> [EXERCISE INSTRUCTIONS]: Copy every line below that has the word "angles" in it.

> [STORED DATA]:
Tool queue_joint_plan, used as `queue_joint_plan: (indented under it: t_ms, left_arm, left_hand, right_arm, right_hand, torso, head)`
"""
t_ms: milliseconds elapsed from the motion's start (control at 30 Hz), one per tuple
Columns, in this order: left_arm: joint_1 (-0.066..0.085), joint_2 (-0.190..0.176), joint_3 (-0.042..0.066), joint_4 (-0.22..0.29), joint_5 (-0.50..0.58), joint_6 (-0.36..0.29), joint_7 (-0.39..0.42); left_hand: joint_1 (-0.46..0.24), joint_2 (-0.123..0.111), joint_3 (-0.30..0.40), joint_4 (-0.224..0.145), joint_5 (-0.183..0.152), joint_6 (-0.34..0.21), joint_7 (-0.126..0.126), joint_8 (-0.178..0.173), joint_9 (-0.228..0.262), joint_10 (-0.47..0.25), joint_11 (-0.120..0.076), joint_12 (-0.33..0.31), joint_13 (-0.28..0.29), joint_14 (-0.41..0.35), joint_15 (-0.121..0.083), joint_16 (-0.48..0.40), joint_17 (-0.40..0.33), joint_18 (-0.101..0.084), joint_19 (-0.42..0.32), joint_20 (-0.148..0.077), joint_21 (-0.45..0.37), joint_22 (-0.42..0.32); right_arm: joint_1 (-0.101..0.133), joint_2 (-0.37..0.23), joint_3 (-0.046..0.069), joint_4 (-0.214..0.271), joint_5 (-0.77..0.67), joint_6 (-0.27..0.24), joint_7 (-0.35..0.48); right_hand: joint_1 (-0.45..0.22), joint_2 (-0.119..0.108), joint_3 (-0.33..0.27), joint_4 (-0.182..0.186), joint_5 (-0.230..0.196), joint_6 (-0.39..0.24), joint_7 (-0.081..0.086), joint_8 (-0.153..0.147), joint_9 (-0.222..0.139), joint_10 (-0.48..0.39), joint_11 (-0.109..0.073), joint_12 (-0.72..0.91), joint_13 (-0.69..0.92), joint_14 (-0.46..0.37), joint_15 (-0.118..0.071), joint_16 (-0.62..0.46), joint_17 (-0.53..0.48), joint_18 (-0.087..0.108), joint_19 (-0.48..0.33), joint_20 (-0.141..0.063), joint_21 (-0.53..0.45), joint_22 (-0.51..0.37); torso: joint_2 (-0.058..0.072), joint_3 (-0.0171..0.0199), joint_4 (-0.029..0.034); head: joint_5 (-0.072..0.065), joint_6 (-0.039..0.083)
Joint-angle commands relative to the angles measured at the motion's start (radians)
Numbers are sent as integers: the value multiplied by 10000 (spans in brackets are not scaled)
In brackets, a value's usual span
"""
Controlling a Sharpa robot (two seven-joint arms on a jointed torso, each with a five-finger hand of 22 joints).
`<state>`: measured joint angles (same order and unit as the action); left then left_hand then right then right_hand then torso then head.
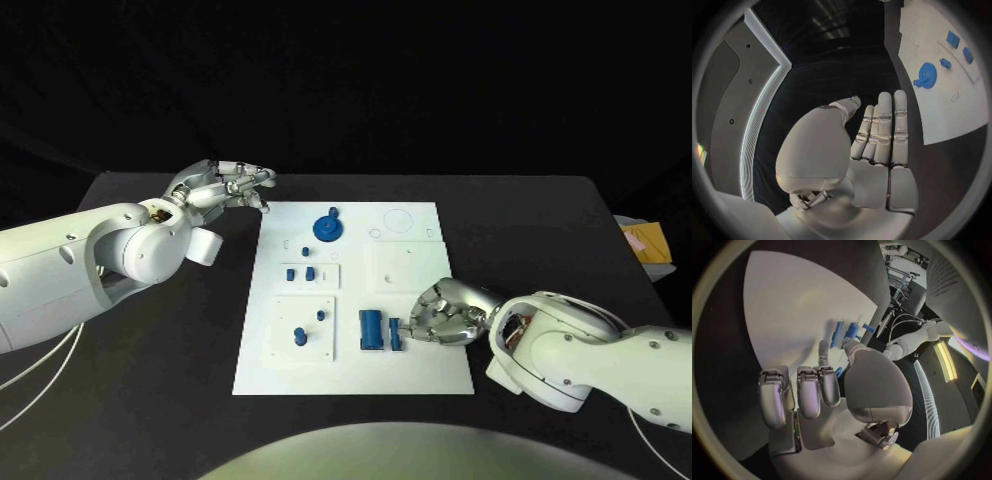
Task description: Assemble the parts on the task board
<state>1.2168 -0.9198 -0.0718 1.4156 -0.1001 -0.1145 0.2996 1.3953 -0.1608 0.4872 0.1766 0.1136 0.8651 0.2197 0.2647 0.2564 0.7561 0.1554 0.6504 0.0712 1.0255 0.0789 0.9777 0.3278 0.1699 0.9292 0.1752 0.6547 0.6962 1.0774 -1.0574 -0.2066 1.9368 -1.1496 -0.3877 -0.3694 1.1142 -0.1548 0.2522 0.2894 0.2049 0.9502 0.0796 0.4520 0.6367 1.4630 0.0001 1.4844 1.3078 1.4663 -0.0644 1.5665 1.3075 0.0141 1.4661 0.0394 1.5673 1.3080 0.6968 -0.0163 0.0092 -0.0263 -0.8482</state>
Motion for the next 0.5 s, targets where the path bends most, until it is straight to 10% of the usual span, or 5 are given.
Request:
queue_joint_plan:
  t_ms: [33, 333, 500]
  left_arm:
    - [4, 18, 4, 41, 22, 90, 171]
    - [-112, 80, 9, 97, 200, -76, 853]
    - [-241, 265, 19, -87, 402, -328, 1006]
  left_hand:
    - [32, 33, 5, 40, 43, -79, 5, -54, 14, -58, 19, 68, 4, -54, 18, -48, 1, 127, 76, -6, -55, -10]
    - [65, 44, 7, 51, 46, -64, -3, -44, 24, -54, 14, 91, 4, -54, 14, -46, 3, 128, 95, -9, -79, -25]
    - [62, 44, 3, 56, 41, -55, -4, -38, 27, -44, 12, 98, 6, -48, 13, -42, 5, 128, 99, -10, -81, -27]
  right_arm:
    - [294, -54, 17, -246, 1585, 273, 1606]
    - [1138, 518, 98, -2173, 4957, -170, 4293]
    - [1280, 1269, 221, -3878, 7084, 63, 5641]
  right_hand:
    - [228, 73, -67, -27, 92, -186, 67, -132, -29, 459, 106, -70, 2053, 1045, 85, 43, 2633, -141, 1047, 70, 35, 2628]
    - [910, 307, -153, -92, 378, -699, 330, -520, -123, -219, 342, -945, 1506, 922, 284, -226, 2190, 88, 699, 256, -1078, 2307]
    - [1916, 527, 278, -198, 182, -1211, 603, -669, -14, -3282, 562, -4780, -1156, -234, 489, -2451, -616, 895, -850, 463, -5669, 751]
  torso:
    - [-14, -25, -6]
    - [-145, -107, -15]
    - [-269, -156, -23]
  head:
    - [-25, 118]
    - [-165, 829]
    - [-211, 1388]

> [REPLY TO THE TASK]:
Joint-angle commands relative to the angles measured at the motion's start (radians)
`<state>`: measured joint angles (same order and unit as the action); left then left_hand then right then right_hand then torso then head.

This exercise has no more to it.